What is being asked :: The answer must consist only of the lines from the line with "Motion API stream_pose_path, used" to the line with "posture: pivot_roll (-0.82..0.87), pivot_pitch", both included, exactly as they stand below.

◇ ◇ ◇ ◇ ◇

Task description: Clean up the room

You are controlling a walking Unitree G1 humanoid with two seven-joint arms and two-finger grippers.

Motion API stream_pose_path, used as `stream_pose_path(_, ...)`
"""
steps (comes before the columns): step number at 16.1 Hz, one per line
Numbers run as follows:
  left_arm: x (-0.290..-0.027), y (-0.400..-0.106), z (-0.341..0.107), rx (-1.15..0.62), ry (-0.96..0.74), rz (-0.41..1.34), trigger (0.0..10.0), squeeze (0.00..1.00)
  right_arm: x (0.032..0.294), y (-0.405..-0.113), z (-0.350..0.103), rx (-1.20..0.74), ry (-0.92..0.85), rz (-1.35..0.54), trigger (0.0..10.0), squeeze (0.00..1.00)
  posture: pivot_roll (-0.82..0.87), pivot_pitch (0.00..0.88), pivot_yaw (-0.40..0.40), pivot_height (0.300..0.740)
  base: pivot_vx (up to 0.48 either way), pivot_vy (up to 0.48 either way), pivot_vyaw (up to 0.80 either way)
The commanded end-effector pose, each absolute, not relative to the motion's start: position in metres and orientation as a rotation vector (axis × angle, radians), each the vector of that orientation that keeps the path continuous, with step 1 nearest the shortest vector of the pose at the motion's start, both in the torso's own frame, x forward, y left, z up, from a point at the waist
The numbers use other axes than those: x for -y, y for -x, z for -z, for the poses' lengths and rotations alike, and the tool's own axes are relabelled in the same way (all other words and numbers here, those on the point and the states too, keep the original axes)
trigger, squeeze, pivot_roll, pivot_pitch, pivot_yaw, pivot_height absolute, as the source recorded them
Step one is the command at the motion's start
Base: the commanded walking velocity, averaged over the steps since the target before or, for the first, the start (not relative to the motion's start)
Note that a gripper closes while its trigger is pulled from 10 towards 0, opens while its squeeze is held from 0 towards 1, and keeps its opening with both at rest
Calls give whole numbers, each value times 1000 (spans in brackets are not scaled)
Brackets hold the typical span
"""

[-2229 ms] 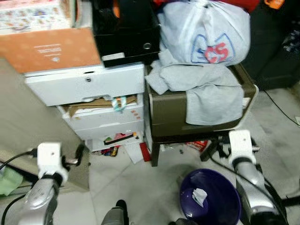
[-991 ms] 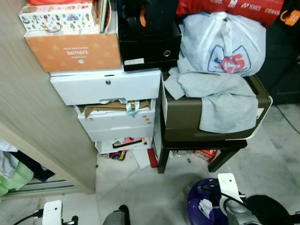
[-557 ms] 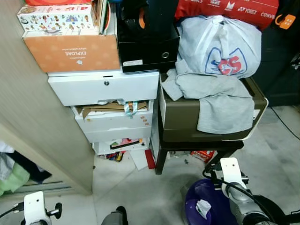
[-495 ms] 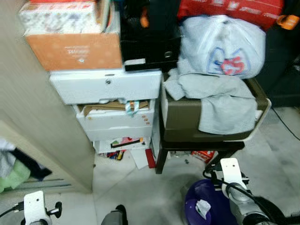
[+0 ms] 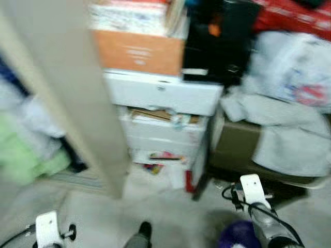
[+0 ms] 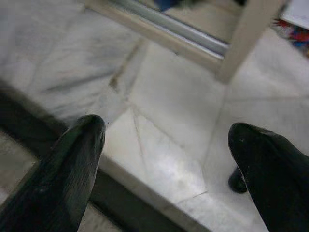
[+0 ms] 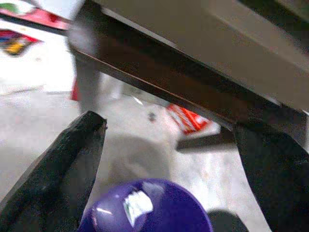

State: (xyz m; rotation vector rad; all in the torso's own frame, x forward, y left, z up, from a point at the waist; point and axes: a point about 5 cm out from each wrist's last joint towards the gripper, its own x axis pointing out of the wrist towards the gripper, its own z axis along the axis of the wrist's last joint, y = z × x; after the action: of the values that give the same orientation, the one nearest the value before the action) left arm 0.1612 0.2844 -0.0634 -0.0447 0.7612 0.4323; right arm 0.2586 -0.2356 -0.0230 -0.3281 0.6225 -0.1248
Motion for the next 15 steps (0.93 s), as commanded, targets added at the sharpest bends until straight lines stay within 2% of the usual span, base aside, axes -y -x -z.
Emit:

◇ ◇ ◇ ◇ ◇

Written response ::
Motion API stream_pose_path, used as `stream_pose_path(_, ...)`
"""
steps (comes before the columns): step number at 16.1 Hz, one per line
Numbers run as follows:
  left_arm: x (-0.290..-0.027), y (-0.400..-0.106), z (-0.341..0.107), rx (-1.15..0.62), ry (-0.96..0.74), rz (-0.41..1.34), trigger (0.0..10.0), squeeze (0.00..1.00)
  right_arm: x (0.032..0.294), y (-0.405..-0.113), z (-0.350..0.103), rx (-1.20..0.74), ry (-0.92..0.85), rz (-1.35..0.54), trigger (0.0..10.0), squeeze (0.00..1.00)
  posture: pivot_roll (-0.82..0.87), pivot_pitch (0.00..0.88), pivot_yaw (-0.40..0.40), pivot_height (0.300..0.740)

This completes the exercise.